顏妍無語,難道要告訴他這些是抄襲的來嗎?“我是說真的,我的字自己看還行,可是掛出去就太那個了。”
“那好吧,我找坊正幫忙,他的書法不錯。”劉之安也不難爲她,“一起去吧,我怕說錯了。”
“嗯。”顏妍連連點頭,這坊正就相當於里長,是有實權的地方官,見見坊正也不錯,以後安伯回去了,還得仰仗坊正大力支持呢。
坊正叫劉業華,是劉之安的本家侄子,看着是個豪爽的中年人,聽說了他們的來意,毫不猶豫地取了紙筆,顏妍看不懂那是什麼字體,但每個字倒是能看個差不離的,謝過坊正,劉之安又說了許多拜託的話,讓他多幫忙,劉業華一口答應,約好明天爲他們寫契約,兩人才告辭出來,拿着字去工匠做匾額。
回到店裏,又和劉之安一起商量着如何佈置,一樓基本上不必改動,到了二樓,走道對着樓梯,臨街這邊三個大房間,都被用來存放貨物,不過現在基本上已空了。

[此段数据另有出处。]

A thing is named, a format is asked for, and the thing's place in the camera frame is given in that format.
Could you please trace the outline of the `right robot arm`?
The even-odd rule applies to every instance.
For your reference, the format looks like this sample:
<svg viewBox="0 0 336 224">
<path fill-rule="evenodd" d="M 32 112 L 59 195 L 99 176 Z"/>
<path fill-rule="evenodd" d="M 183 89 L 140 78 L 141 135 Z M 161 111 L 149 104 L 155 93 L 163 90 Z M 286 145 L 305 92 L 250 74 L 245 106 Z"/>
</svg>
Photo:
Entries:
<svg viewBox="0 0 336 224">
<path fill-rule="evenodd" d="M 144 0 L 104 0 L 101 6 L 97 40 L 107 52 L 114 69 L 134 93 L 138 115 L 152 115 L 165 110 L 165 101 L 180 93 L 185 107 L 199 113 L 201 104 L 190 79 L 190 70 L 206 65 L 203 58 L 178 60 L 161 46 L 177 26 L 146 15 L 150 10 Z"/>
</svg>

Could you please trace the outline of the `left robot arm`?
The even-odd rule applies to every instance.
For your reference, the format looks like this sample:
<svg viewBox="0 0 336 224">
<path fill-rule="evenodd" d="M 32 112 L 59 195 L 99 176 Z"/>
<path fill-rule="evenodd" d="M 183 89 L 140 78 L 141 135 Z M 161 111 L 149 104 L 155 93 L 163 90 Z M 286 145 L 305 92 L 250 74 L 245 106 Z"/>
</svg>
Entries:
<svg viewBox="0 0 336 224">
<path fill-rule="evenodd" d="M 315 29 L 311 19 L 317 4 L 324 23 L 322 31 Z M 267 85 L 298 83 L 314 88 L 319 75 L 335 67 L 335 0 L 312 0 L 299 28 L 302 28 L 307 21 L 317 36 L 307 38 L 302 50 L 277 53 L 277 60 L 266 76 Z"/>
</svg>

顏妍看了一下,一個房間能排下三張大方桌,但有些擠,還是用兩張好些,算算手上的那些銀子還是放下改建雅間的念頭,暫時先這樣吧,等以後慢慢再改。
不用裝修就省了一大筆銀子,只要打掃乾淨就行了,二樓六張方桌,每張配四條長凳,一樓擺五張方桌綽綽有餘,顏妍又讓劉之安配四張小方桌,放在靠牆的兩邊,劉之安一一記在紙上,兩人又到廚房轉了一圈,廚具都是一般百姓常用的東西,要想開店就得添置。
第二天下午,劉之安便有了確切的價格,小方桌、大方桌、長凳,還有廚房裏的東西,光這些就花去顏妍許多銅錢,還要請夥計買食材,劉之安將原來的兩個夥計阿海、阿貴推薦給她,顏妍欣然同意,按原來一月一兩銀子付工錢,阿海穩重一直在雜貨店負責記賬收銀,阿貴聰明機靈就當了跑堂,又招了兩個****,每人月銀八百十文,一個幫顏妍打下手叫葉蓮,一下負責打雜的叫李小蓉,都是劉之安挑來的能幹活能識字的好手。